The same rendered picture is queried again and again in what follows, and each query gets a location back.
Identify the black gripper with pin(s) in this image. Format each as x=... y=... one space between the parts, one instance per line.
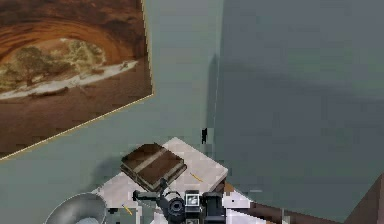
x=175 y=207

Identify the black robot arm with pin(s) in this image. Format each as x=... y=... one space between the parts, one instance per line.
x=212 y=208

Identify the brown hardback book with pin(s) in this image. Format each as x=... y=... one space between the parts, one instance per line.
x=153 y=165

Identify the yellow pencil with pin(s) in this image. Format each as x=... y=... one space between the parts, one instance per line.
x=196 y=177
x=127 y=209

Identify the white table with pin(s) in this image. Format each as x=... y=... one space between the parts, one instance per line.
x=203 y=166

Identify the grey lamp shade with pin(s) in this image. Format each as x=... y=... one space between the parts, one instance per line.
x=78 y=208

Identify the brown framed landscape picture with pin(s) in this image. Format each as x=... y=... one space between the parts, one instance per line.
x=66 y=66

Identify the small black wall hook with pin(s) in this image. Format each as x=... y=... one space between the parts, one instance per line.
x=204 y=136

--------------------

== Task goal ==
Repeat the listing verbatim, pictures excluded.

== Task output ==
The same rendered picture is queried again and again in what follows, and each query gets a location back.
Identify the black gripper with pin(s) in this image. Format each as x=... y=... one space between the parts, one instance per line.
x=175 y=207

Identify the black robot arm with pin(s) in this image. Format each as x=... y=... one space between the parts, one instance per line.
x=212 y=208

Identify the brown hardback book with pin(s) in this image. Format each as x=... y=... one space between the parts, one instance per line.
x=153 y=165

Identify the yellow pencil with pin(s) in this image. Format each as x=... y=... one space between the parts, one instance per line.
x=196 y=177
x=127 y=209

Identify the white table with pin(s) in this image. Format each as x=... y=... one space between the parts, one instance per line.
x=203 y=166

Identify the grey lamp shade with pin(s) in this image. Format each as x=... y=... one space between the parts, one instance per line.
x=78 y=208

Identify the brown framed landscape picture with pin(s) in this image. Format each as x=... y=... one space between the parts, one instance per line.
x=66 y=66

Identify the small black wall hook with pin(s) in this image. Format each as x=... y=... one space between the parts, one instance per line.
x=204 y=136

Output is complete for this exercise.